Tuesday, March 22, 2011

Canadiens training staff a well-oiled machine

"It was two weeks ago Tuesday night that Canadiens forward Max Pacioretty was laying face down in front of his team’s bench, unconscious.

Unknown at that moment was that the 22-year-old had suffered a non-displaced fracture of his C4 vertebra and a severe concussion, the result of being driven into a thinly padded, glass-supporting stanchion at the end of the visitors’ bench by Boston Bruins captain Zdeno Chara.

The sickening check had happened a few strides from Graham Rynbend, who as usual was behind the Canadiens’ bench as the team’s veteran head athletic therapist.

And before Pacioretty’s body had even slid to a stop along the boards, Rynbend was in motion.

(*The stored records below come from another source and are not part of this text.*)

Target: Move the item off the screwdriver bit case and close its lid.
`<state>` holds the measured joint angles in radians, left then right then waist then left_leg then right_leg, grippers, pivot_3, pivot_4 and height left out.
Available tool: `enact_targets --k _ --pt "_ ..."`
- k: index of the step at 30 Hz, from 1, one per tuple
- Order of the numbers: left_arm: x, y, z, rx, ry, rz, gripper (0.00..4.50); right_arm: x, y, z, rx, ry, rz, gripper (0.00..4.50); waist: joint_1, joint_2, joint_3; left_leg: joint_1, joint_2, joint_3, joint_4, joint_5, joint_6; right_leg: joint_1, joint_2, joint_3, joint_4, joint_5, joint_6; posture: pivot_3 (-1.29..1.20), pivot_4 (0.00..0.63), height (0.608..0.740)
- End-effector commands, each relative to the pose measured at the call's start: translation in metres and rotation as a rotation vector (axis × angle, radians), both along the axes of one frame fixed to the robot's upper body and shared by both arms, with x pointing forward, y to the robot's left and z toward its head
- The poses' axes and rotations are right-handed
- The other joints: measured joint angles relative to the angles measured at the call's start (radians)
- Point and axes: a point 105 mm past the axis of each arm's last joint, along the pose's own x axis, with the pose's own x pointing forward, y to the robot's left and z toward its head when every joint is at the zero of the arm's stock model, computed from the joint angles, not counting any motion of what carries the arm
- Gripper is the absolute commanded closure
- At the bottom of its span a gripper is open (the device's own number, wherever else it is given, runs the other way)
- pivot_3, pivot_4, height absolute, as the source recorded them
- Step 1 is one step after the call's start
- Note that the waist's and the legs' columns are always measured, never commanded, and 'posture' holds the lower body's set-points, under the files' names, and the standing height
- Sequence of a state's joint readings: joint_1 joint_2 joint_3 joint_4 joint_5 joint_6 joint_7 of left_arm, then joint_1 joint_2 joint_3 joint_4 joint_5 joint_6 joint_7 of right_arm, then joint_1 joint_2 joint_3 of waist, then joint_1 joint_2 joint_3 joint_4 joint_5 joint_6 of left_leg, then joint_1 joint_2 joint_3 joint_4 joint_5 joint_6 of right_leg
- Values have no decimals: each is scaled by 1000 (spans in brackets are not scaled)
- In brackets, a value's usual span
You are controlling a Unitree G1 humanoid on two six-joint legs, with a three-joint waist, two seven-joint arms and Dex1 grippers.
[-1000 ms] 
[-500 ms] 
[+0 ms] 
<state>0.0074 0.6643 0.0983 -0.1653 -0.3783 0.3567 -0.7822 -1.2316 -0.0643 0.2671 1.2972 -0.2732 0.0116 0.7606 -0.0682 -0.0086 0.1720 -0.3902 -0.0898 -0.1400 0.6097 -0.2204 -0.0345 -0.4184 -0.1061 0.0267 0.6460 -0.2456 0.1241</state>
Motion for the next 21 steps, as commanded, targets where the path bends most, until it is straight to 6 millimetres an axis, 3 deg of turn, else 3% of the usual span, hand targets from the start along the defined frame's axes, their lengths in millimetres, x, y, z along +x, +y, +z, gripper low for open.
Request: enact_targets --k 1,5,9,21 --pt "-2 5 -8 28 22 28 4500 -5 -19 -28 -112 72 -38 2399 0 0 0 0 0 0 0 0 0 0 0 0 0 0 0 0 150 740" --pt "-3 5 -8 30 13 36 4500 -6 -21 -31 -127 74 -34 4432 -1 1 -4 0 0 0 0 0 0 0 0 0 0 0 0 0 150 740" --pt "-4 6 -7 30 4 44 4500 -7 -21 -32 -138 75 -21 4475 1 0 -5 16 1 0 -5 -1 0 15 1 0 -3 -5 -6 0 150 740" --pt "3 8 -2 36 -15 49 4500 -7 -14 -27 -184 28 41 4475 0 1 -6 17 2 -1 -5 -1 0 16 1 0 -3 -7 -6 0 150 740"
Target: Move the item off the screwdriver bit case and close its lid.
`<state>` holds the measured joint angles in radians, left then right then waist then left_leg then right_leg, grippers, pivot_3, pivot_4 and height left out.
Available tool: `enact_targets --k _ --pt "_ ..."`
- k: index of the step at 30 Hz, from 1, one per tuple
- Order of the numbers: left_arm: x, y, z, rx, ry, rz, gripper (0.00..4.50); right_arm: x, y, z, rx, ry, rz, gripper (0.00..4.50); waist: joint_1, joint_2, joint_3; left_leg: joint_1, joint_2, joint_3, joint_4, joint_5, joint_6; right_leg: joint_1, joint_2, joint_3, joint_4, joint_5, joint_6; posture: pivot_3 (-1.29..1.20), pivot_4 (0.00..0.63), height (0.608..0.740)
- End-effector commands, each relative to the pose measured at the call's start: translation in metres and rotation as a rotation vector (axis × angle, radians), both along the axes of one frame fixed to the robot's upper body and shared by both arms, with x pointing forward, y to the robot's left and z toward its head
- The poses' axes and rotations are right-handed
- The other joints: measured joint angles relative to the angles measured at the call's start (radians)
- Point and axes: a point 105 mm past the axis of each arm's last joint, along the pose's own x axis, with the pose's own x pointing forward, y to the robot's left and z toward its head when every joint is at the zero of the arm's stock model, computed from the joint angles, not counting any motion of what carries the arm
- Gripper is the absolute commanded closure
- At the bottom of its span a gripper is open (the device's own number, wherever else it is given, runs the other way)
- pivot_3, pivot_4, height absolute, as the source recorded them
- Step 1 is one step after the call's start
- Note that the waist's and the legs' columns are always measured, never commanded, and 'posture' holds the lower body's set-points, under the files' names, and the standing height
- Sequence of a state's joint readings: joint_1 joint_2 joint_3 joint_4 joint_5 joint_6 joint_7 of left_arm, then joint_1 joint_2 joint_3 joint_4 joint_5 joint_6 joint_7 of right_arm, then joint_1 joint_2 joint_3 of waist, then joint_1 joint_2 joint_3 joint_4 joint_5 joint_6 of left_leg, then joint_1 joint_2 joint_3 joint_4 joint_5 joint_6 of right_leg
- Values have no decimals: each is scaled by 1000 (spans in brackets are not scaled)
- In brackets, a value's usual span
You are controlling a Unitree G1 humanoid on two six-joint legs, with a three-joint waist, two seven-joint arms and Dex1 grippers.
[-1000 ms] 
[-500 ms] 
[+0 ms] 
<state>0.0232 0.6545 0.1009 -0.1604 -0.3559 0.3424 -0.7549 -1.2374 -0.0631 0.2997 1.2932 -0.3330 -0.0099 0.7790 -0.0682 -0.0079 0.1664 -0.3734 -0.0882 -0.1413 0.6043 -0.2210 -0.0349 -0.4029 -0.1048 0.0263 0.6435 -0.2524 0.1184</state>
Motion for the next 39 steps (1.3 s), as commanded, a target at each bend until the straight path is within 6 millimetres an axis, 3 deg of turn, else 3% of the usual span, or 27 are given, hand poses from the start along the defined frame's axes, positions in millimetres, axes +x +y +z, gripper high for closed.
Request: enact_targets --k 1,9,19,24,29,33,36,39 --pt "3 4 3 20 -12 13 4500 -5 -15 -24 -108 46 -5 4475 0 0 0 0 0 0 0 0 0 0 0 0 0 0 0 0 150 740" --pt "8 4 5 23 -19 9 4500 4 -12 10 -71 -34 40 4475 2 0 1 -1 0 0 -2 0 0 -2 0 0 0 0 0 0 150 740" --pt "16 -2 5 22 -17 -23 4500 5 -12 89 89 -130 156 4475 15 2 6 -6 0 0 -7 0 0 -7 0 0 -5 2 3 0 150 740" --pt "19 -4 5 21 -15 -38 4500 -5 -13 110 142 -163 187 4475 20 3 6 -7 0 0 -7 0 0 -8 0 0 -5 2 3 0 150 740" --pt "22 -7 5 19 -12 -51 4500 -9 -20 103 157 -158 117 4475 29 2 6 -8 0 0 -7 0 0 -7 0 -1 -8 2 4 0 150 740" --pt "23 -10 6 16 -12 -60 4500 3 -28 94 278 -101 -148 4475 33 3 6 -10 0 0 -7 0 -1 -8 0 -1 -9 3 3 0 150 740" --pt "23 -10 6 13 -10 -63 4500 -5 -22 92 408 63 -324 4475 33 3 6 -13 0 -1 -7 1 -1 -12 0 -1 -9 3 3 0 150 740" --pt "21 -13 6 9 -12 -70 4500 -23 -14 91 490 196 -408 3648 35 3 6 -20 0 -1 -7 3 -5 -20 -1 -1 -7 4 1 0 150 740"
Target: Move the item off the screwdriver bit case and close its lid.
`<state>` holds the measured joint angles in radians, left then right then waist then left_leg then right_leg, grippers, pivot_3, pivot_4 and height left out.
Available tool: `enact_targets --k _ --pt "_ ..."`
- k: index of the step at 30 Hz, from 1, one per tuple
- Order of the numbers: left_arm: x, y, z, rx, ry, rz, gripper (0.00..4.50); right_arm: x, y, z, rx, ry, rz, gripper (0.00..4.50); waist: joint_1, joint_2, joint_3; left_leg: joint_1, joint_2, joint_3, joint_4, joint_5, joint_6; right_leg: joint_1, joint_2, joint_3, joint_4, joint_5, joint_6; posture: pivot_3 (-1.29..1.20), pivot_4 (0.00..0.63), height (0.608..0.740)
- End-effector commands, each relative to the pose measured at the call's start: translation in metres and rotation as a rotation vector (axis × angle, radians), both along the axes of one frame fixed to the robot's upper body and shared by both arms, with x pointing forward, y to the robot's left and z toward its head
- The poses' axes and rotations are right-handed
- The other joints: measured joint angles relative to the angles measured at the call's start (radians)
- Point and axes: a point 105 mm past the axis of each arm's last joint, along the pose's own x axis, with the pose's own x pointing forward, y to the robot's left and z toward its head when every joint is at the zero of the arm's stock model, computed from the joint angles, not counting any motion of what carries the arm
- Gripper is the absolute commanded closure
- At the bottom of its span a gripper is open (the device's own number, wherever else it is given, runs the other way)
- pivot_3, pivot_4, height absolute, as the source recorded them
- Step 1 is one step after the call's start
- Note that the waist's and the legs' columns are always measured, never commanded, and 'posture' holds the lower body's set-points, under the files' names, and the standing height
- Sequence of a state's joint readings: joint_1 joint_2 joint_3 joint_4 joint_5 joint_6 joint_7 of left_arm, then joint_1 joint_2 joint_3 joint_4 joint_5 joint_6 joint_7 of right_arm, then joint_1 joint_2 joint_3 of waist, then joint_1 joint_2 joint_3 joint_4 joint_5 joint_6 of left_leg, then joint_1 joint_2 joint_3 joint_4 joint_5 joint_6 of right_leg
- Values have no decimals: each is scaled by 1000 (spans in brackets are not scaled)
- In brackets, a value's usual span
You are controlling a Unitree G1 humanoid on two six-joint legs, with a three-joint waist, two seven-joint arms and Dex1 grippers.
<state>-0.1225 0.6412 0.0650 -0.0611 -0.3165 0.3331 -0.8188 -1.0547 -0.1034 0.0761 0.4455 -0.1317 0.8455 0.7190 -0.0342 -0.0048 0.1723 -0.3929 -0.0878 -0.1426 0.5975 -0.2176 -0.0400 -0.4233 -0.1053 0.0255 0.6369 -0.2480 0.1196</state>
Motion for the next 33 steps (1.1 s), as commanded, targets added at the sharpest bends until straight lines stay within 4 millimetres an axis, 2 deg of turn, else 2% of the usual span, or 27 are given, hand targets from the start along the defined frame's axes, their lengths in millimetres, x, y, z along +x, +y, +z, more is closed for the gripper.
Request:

In just a few minutes that night, the Canadiens showed why they’re considered to have one of the finest medical units in the NHL."
...
"Rynbend was joined by Dr. David Mulder, the Canadiens’ chief surgeon and head team physician; Drs. Tarek Razek and Kosar Khwaja, trauma specialists at the Montreal General Hospital and assistants to Mulder; Nick Addey-Jibb, Rynbend’s veteran assistant therapist; Dave Campbell and Donald Balmforth, respectively the team’s osteopathy and physiotherapy consultants; Jon Geller, hired a few months ago as a game-night athletic therapist; and Don DelNegro, the Bruins’ longtime athletic trainer who left his bench, without being asked, to offer assistance.

The Canadiens’ diverse medical team responded as though someone had simply thrown a switch, and that wasn’t by accident.

The club has a working arrangement with John Boulay, an athletic therapist/osteopath who teaches a sports first-responder course nationwide, and Gary McHugh, a Quebec paramedic."